Big Questions #14: Title and Deed
Anders Nilsen, writer/artist
Drawn & Quarterly, May 2010
Buy it from Drawn & Quarterly
You know how on The Sopranos, it was always the penultimate episode of the season that had the big climax? This is the penultimate issue of Big Questions.
I know I’ve got Lost on the brain this week, and it’s largely with that show in mind that I re-read all 14 issues of Nilsen’s anthropomorphized allegorical avian opus to date. Much more so than do the Vertigo-type series with which you’ll see the occasional facile comparison, Big Questions serves up a similarly intoxicating, dread-tinged cocktail. Flawed characters are buffeted by forces beyond their comprehension, who in turn have just as little control over their own destinies. Violence is ever-present, shocking and exciting when it erupts, devastating in its aftermath. Story seeds planted years ago (Big Questions has been running since 1998!) suddenly blossom, entangle, and collide, in this issue most of all. Of course the “big questions”–about the limits of our understanding, about the point of being here at all–are asked, if rarely answered. An overall high-quality visual presentation makes it all the more inviting, while individual images, like the one that graces this issue’s cover and the constituent parts of the harrowing sequence that precedes it, burn with the fire of the surreal and stick in the memory, giving your thoughts on the overall series something to coalesce around like coral. You’ll laugh, you’ll cry.
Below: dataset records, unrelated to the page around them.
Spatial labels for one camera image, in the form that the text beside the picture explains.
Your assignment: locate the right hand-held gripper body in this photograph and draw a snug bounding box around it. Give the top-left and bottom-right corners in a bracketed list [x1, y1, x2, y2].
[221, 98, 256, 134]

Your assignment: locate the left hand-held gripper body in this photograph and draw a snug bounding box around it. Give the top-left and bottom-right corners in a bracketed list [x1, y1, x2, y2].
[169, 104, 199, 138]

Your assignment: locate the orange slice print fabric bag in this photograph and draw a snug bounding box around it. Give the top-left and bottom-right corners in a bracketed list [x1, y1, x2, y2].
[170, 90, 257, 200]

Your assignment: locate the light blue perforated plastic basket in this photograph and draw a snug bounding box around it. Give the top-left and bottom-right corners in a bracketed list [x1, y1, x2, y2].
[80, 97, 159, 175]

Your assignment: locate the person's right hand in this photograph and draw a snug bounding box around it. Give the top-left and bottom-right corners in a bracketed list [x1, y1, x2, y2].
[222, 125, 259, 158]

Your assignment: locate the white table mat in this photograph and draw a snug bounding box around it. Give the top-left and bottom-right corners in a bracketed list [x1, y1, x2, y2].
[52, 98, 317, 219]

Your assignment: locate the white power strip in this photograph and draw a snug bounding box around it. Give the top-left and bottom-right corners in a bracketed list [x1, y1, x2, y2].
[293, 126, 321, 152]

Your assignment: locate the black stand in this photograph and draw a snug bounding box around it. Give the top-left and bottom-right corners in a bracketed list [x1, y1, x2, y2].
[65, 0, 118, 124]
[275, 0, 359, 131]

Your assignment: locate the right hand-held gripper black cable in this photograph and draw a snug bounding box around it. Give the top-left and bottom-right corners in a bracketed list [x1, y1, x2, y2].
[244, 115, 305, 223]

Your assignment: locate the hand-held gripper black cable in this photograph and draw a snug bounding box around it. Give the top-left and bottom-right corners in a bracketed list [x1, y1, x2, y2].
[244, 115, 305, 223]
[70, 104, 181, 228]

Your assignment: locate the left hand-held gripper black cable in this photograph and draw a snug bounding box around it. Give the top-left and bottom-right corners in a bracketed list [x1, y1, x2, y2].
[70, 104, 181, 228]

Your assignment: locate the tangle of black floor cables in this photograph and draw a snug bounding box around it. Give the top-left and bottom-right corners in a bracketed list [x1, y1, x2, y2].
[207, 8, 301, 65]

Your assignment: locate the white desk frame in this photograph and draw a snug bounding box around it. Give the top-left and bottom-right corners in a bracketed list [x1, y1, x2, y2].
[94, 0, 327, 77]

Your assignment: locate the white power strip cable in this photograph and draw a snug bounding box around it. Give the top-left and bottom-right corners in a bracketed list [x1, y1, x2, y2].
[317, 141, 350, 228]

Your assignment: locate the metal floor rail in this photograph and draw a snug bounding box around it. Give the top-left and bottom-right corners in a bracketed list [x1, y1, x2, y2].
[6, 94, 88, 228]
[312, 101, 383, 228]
Only instead of an attractive multinational cast, this one has birds.
My hunch is that when the fifteenth and final issue arrives, Big Questions will be looked at like Black Hole or the Jimmy Corrigan issues of Acme Novelty Library, both for the magnitude of the undertaking and the magnificence of its execution from top to bottom. I read a lot of good comics; this is a great comic.